=== ENTRIES SUPPLIED ===

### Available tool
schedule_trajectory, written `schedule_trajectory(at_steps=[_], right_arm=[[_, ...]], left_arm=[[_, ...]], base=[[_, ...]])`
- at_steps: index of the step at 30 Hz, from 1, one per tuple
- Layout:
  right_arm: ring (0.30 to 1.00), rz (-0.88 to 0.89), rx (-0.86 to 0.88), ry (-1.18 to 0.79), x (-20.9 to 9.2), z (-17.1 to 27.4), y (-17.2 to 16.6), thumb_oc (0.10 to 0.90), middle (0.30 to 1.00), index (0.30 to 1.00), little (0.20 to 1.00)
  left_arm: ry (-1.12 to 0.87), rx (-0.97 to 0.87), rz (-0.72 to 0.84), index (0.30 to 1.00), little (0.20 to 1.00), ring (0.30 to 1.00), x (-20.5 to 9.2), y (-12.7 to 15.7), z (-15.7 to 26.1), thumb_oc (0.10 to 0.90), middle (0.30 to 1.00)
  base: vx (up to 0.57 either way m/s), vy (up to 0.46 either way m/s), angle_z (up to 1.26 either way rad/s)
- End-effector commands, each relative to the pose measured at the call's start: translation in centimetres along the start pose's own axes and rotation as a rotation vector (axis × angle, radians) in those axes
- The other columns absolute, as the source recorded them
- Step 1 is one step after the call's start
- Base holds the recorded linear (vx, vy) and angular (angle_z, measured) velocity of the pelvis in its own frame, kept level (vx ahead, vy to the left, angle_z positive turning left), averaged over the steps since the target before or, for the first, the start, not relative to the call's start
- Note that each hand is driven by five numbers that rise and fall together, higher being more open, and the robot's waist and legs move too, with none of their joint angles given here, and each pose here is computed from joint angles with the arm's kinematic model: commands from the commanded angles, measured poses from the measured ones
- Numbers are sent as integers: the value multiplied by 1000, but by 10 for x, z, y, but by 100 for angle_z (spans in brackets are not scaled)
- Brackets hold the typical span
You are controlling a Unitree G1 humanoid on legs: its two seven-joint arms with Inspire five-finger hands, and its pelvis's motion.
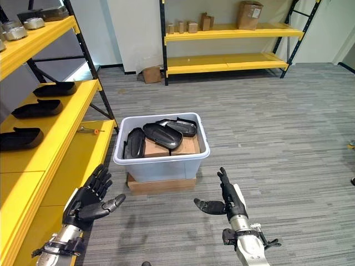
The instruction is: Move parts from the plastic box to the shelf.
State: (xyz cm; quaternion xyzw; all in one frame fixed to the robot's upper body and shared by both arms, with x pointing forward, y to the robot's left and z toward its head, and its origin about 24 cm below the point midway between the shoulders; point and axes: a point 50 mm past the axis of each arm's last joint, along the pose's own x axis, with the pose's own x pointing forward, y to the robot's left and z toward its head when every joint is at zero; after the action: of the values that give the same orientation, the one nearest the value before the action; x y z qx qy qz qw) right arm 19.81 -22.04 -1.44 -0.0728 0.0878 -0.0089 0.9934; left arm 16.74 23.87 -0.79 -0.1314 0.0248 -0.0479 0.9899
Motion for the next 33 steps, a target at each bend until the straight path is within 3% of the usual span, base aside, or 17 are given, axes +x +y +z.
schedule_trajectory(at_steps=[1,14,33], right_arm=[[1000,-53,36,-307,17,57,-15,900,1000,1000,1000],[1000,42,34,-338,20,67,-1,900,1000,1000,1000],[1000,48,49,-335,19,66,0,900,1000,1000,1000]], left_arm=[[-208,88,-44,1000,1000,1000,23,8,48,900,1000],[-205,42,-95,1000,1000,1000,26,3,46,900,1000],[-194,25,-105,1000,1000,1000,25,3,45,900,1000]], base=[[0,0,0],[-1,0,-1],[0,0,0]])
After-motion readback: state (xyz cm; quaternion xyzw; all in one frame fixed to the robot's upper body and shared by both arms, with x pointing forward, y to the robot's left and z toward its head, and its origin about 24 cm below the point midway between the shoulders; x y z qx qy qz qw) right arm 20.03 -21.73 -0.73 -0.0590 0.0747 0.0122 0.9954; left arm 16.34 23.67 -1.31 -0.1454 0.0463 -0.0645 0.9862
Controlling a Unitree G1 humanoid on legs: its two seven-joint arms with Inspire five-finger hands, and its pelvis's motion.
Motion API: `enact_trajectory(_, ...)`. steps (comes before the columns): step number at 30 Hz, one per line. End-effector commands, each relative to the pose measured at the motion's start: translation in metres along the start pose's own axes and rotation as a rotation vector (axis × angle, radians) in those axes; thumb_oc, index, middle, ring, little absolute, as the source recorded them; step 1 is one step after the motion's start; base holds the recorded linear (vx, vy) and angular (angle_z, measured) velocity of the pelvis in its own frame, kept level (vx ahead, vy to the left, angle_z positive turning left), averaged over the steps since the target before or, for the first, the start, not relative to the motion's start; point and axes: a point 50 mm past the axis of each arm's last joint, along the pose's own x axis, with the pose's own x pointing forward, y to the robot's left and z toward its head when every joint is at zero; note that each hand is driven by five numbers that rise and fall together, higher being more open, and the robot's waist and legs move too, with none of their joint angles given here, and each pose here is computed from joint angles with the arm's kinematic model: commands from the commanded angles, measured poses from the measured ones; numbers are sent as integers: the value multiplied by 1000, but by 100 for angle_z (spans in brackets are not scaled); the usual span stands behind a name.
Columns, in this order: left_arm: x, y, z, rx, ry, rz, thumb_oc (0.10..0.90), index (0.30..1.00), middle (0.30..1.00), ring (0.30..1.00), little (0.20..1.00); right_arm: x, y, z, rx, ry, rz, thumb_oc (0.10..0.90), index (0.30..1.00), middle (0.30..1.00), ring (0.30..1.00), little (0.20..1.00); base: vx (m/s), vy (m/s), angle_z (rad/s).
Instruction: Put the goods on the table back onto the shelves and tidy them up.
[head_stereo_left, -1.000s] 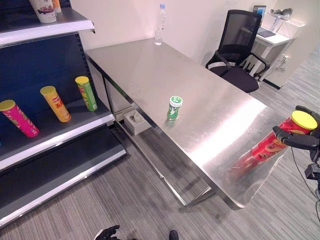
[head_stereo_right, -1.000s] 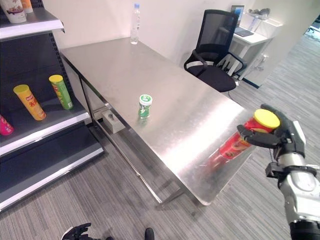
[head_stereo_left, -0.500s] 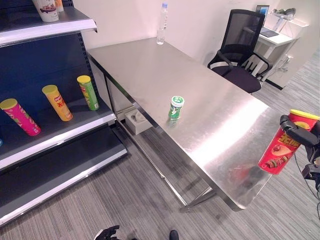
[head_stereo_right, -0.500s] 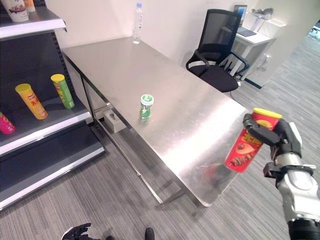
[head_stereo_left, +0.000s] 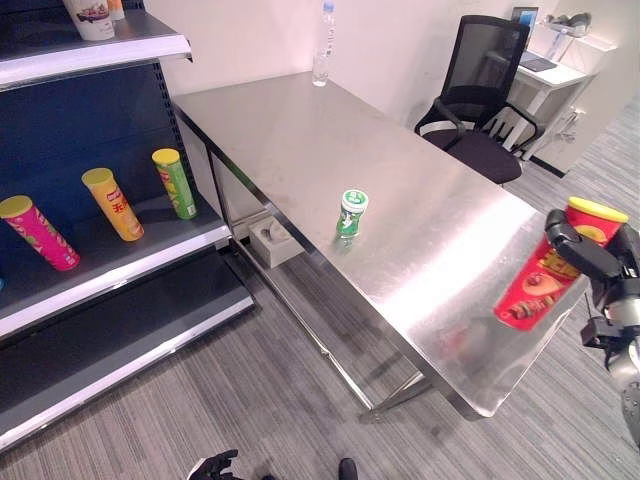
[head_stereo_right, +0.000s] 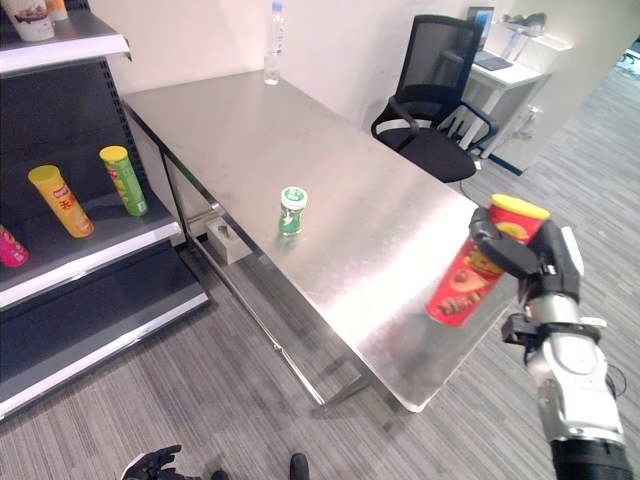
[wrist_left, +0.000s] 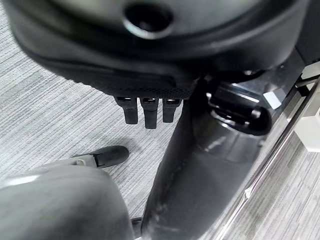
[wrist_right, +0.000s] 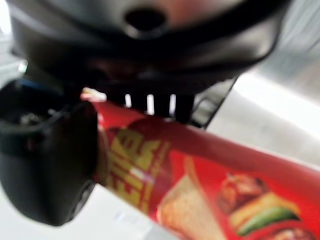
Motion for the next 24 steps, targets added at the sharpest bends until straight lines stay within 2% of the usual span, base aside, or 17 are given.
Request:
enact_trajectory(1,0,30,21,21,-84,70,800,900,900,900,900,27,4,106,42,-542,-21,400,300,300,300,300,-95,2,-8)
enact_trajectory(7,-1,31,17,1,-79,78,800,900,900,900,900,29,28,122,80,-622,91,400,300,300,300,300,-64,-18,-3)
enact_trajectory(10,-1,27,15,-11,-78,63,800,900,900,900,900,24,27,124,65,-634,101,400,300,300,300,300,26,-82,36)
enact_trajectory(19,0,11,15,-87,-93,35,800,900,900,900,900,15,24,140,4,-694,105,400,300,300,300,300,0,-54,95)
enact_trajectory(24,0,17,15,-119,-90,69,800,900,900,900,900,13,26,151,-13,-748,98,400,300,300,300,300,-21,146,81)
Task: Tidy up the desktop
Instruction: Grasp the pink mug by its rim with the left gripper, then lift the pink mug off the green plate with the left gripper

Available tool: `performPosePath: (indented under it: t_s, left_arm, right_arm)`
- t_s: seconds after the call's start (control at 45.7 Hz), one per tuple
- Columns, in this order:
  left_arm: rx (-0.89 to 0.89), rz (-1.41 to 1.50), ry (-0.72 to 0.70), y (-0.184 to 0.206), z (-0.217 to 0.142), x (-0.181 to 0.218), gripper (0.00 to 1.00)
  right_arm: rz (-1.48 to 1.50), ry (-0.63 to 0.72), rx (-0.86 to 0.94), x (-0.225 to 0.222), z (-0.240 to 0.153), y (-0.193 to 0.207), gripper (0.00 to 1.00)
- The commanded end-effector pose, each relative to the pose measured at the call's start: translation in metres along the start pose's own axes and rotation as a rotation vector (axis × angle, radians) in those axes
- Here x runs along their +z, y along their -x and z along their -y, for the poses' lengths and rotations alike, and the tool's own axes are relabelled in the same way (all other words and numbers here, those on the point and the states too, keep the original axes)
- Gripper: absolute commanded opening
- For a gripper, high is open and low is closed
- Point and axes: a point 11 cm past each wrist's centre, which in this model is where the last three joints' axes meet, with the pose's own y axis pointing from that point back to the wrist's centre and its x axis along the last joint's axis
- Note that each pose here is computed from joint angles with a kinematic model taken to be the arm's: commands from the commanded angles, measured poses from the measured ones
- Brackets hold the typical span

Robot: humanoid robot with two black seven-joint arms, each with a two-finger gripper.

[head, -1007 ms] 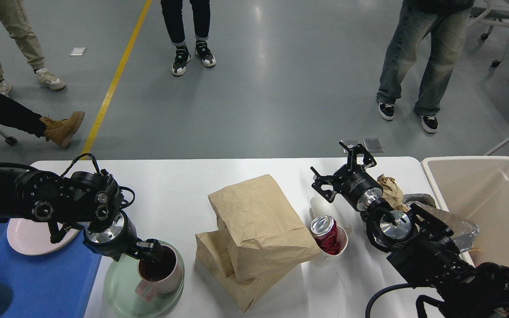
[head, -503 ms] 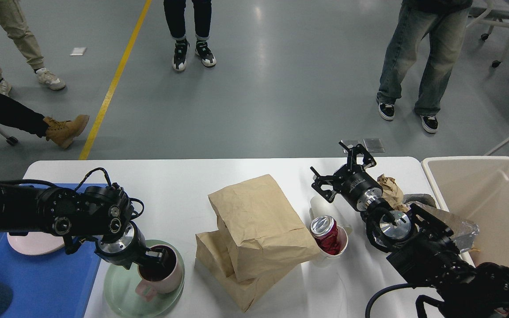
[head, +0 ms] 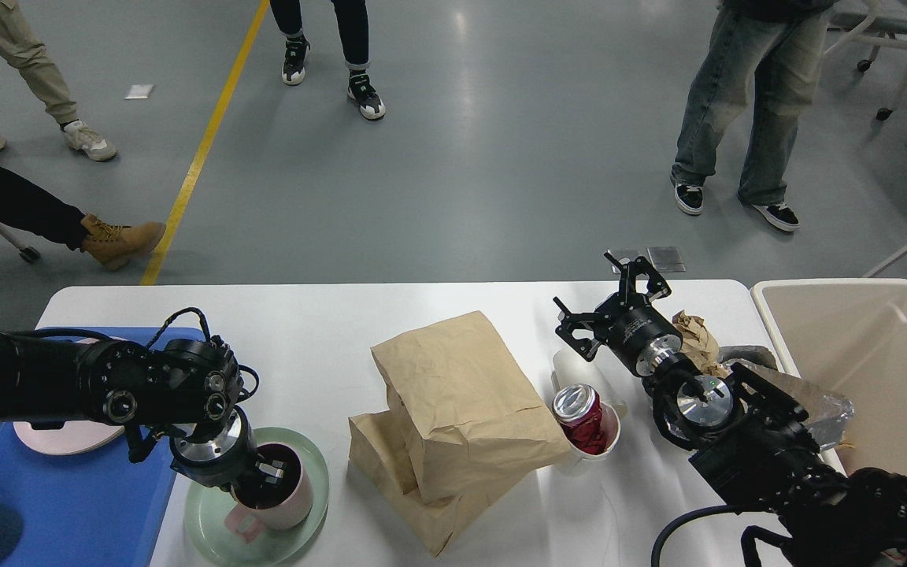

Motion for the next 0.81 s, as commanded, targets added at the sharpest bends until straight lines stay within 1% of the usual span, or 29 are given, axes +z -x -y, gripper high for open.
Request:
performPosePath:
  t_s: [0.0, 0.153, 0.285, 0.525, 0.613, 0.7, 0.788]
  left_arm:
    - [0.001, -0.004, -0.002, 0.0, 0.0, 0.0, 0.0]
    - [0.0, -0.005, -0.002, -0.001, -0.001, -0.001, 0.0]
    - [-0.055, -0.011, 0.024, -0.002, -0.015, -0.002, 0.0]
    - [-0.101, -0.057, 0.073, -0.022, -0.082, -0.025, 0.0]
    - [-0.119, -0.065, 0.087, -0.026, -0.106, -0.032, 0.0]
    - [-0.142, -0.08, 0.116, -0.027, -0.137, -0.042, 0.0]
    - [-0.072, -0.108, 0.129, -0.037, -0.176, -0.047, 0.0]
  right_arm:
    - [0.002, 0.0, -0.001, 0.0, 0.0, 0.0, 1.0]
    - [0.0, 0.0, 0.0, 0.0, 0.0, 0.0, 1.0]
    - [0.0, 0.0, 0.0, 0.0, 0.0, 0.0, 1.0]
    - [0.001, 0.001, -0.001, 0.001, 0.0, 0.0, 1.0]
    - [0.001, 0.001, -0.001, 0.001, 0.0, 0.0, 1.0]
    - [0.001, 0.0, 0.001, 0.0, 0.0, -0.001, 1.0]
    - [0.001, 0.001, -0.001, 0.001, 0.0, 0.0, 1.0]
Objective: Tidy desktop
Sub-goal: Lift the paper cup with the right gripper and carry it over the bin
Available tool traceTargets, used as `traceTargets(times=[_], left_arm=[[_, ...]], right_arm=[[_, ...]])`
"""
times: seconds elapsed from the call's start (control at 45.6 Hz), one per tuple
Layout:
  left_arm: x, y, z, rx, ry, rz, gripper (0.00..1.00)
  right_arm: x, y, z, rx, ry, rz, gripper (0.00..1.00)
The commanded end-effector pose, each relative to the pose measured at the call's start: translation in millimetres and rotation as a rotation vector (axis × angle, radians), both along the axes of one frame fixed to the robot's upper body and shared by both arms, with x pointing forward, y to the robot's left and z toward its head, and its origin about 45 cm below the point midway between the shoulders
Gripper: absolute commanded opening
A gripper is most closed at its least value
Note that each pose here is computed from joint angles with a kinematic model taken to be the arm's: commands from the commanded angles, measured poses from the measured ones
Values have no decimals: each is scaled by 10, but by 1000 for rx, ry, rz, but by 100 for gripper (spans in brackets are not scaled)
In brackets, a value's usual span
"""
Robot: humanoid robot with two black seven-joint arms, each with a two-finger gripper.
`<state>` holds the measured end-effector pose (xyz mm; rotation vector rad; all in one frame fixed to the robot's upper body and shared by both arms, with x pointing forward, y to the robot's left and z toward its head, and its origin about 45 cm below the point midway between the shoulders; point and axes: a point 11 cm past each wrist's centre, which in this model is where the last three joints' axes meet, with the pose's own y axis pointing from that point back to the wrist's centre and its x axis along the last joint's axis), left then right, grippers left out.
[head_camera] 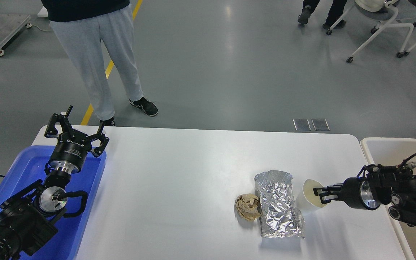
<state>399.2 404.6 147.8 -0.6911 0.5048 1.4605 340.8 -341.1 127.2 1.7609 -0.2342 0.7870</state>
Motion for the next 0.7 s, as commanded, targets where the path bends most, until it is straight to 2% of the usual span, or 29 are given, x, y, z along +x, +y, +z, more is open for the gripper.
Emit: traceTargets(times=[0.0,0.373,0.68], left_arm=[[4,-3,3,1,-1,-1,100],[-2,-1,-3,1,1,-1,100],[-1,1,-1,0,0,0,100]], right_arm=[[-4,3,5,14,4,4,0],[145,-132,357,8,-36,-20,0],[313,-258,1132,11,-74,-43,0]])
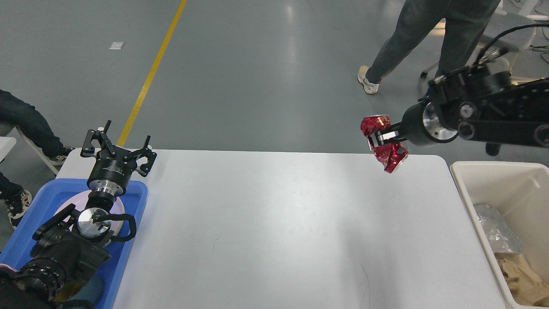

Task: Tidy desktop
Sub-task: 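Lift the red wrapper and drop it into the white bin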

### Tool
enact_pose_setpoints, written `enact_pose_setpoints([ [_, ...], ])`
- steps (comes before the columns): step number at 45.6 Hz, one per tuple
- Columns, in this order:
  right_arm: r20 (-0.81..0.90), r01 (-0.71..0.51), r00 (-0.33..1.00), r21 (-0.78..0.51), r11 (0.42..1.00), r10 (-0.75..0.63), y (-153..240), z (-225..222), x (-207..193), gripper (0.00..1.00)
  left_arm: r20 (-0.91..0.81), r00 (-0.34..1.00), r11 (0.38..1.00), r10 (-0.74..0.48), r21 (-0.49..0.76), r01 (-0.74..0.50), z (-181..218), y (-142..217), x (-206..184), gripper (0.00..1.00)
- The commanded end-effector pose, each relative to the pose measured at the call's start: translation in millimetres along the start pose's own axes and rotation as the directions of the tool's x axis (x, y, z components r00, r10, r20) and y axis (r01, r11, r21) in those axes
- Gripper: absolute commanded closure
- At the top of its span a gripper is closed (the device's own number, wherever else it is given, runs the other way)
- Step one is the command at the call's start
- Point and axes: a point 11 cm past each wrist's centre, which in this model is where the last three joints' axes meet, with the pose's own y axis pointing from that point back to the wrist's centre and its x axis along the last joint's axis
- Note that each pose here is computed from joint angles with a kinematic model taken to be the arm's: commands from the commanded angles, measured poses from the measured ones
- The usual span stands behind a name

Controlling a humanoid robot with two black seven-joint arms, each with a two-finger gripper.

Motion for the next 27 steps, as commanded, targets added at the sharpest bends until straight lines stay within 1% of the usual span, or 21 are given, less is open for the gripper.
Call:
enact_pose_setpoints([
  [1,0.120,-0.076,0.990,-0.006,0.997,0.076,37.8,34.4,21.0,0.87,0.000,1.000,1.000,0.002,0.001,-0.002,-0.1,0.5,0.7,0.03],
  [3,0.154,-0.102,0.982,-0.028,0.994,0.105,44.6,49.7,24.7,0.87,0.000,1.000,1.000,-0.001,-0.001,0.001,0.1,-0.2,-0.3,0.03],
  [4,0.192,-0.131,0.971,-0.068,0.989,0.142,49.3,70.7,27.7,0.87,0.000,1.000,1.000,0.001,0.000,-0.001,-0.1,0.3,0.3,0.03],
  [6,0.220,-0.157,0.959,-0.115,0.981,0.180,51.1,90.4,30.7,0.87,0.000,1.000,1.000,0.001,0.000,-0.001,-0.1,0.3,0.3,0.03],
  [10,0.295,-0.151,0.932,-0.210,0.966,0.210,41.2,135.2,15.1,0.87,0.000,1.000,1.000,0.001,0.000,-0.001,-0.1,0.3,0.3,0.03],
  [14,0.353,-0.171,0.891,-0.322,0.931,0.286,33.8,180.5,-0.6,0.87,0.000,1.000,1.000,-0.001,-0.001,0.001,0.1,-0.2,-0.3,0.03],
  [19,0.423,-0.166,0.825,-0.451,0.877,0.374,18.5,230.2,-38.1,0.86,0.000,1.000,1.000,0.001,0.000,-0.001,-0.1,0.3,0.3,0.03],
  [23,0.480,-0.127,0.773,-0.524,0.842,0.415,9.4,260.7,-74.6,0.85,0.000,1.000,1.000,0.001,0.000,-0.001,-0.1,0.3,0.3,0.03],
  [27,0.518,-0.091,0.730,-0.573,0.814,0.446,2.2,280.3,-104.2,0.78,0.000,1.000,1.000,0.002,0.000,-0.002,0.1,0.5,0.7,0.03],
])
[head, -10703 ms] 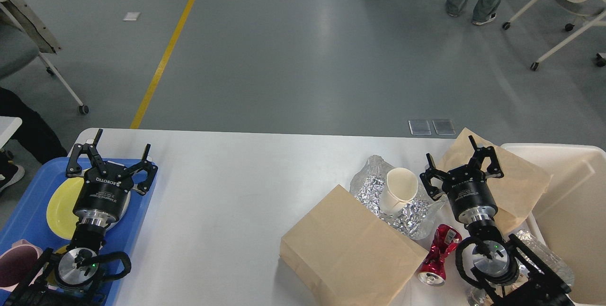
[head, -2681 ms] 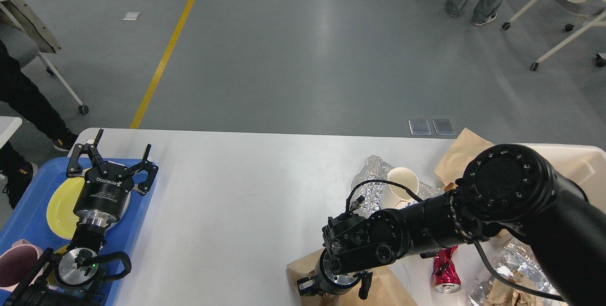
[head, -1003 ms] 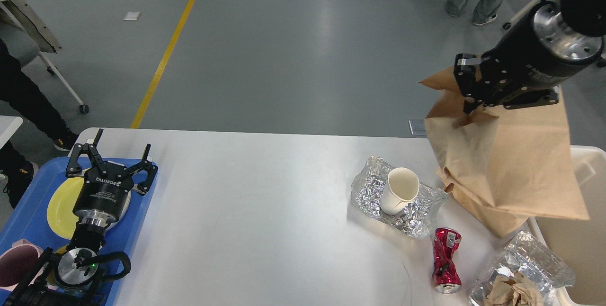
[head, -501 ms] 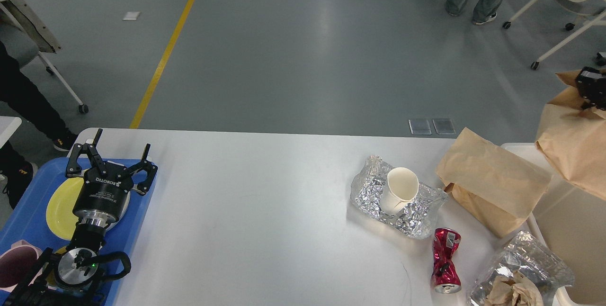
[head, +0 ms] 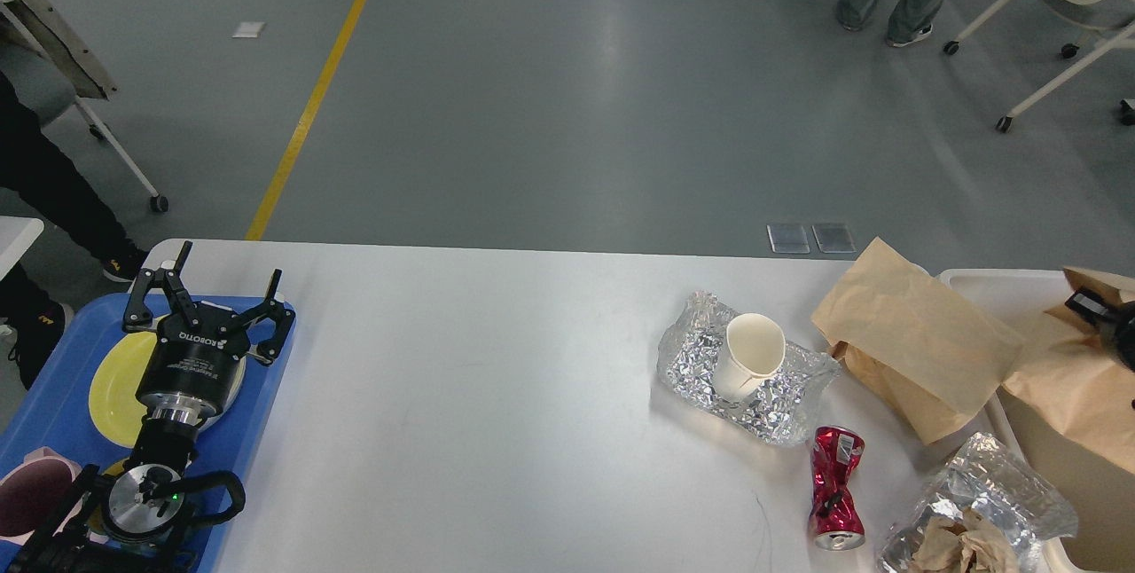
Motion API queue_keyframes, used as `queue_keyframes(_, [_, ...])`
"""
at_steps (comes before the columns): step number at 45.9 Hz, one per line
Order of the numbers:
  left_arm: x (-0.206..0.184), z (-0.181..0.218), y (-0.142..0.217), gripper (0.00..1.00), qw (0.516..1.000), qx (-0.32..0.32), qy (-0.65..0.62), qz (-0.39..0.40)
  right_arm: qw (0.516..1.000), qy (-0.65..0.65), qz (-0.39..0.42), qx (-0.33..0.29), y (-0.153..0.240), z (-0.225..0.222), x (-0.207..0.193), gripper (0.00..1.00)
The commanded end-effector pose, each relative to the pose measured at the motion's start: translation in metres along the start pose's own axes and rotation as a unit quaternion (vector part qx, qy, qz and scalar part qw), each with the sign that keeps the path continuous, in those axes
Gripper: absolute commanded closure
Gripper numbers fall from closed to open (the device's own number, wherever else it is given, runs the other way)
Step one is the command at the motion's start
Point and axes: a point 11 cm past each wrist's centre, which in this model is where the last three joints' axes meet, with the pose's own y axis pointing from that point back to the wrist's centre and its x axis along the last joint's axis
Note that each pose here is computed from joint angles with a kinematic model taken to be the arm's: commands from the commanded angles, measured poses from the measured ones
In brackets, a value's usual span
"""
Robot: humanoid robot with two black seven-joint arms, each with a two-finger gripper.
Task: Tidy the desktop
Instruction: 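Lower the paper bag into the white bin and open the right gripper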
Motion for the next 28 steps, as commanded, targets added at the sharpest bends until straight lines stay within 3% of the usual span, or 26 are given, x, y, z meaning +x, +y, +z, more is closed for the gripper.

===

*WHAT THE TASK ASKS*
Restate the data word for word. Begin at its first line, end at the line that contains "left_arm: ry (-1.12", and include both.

*EXERCISE OUTPUT*
### Available tool
schedule_trajectory, written `schedule_trajectory(at_steps=[_], right_arm=[[_, ...]], left_arm=[[_, ...]], base=[[_, ...]])`
- at_steps: index of the step at 30 Hz, from 1, one per tuple
- Layout:
  right_arm: ring (0.30 to 1.00), rz (-0.88 to 0.89), rx (-0.86 to 0.88), ry (-1.18 to 0.79), x (-20.9 to 9.2), z (-17.1 to 27.4), y (-17.2 to 16.6), thumb_oc (0.10 to 0.90), middle (0.30 to 1.00), index (0.30 to 1.00), little (0.20 to 1.00)
  left_arm: ry (-1.12 to 0.87), rx (-0.97 to 0.87), rz (-0.72 to 0.84), index (0.30 to 1.00), little (0.20 to 1.00), ring (0.30 to 1.00), x (-20.5 to 9.2), y (-12.7 to 15.7), z (-15.7 to 26.1), thumb_oc (0.10 to 0.90), middle (0.30 to 1.00)

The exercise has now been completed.